Dean, by contrast, asks the narrator questions and listens to her answers. When Dean asks her if she feels guilty about their affair, she’s ambivalent: “She had been curious about sex, and then they had had sex. She supposed she felt guilty, or might eventually, but she also felt certain that to say she felt guilty at this moment might mean there would be no more sex, and that was not an outcome she wanted.”
The novel ends where it has to, with no false notes and nothing approaching melodrama. It bears no real similarities to “The Bridges of Madison County,” where the male lover is presented as a kind of savior — the narrator doesn’t need to be saved, and even if she did, Dean wouldn’t be the one to do it.

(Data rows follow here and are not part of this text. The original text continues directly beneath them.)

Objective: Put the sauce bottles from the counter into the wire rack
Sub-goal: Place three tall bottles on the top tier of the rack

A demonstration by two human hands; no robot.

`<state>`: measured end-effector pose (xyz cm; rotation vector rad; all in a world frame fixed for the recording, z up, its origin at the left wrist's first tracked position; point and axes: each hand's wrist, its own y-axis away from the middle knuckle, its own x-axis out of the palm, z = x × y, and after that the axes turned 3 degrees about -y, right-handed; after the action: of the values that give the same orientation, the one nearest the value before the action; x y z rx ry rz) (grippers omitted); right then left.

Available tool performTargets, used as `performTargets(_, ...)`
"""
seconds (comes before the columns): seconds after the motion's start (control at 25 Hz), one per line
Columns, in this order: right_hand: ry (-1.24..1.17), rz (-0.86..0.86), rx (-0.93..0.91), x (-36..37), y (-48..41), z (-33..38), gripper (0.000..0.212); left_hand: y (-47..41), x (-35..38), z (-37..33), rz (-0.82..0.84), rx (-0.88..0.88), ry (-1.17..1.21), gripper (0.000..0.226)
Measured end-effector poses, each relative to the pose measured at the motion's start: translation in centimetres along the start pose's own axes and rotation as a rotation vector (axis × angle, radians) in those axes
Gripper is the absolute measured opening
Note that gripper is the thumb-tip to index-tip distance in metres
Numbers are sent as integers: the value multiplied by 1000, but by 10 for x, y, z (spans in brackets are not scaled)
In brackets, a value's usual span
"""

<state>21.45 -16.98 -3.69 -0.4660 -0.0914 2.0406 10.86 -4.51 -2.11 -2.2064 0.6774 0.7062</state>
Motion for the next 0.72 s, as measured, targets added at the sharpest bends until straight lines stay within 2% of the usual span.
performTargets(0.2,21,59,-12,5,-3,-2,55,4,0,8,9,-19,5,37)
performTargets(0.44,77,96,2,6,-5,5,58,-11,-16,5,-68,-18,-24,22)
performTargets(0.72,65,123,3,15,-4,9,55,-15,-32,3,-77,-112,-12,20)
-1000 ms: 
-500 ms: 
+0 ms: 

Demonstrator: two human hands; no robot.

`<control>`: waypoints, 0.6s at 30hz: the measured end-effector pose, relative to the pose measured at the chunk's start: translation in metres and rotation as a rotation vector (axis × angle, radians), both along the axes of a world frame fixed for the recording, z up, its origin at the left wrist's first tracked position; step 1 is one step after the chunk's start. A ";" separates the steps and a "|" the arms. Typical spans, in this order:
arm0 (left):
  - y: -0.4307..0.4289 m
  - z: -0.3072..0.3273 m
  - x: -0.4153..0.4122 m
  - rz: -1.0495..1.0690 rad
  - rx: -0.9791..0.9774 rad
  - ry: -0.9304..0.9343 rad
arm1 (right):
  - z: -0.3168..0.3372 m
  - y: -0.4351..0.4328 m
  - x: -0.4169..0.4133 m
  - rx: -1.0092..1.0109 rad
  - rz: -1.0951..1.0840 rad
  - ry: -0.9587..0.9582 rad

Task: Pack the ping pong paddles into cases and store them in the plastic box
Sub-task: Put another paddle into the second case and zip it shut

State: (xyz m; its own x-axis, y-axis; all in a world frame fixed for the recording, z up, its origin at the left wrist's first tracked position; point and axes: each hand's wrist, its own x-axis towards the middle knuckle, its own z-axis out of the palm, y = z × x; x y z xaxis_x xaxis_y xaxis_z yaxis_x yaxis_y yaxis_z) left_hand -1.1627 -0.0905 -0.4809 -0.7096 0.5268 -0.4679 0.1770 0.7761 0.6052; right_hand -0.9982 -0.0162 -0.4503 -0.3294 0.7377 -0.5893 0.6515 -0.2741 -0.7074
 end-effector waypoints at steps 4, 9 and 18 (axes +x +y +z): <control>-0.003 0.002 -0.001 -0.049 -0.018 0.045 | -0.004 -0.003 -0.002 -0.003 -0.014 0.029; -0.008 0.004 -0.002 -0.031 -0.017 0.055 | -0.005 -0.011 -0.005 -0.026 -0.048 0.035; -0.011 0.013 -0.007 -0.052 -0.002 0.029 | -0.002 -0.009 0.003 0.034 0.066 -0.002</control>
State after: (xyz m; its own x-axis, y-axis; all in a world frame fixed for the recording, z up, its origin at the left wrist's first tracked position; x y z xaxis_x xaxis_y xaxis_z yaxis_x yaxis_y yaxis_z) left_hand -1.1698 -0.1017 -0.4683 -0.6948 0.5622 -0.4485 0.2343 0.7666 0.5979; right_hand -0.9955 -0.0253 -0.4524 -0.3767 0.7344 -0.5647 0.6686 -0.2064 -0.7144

That’s one of the surprises of the novel: While Dean does possess a laconic, rugged masculinity, he is deeply flawed, declining to tell the narrator his last name or give much information about his past or the club of men to which he belongs. He also has an unendearing childishness to him, given to bouts of flakiness.
The narrator’s awakening comes from herself, not from Dean, and certainly not from her husband. She has come to realize that her roles as a wife and a mother have left her in a kind of chokehold: “She was full of feeling and she wanted it to extend into areas of life beyond simply caring for others. She had been able to suppress this great emotion much of the time, but now, with the virus swaddling the globe and confining her here in the garden, her own desires had overtaken her capacity for self-suppression.”
Mockett’s prose is beautiful, and she handles the book’s heavy themes of illness and isolation perfectly, occasionally leavening them with humor. (In one conversation, her older daughter alerts the narrator that her other child has developed a worrisome predilection for “Barbie torture” YouTube videos.) This is a wonderful novel, wise and sensitive, and a stunning reflection on how we reinvent ourselves when we’re left with no other choice.